DATA LISTING:
►

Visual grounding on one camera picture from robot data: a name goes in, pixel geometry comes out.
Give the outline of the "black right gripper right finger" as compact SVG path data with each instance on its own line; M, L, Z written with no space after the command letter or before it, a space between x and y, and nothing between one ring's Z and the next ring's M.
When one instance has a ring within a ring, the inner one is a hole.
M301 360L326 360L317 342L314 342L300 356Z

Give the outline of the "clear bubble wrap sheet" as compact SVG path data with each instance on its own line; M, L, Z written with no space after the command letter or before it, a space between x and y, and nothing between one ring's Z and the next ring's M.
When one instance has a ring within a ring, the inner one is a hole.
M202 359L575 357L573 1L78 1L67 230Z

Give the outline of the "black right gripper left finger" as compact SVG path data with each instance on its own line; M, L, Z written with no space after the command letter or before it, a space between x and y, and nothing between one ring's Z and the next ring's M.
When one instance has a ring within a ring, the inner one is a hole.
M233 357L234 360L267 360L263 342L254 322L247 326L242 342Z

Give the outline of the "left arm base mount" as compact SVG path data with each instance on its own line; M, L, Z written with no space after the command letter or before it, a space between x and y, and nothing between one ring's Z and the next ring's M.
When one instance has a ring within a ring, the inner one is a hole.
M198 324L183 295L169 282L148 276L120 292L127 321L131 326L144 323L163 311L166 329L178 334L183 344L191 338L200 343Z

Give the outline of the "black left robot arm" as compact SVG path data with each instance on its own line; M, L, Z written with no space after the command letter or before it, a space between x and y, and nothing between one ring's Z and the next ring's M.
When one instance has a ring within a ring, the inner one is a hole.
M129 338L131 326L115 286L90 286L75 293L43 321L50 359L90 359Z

◄

WORK TO COMPLETE: What lines above hold the word "robot"? List them all.

PROBLEM SOLUTION:
Visual grounding on one camera picture from robot data: a name goes in, pixel geometry comes out.
Give the outline of the "black left robot arm" as compact SVG path data with each instance on its own line; M, L, Z written with no space after the command letter or before it, a space between x and y, and nothing between one ring's Z and the next ring's M.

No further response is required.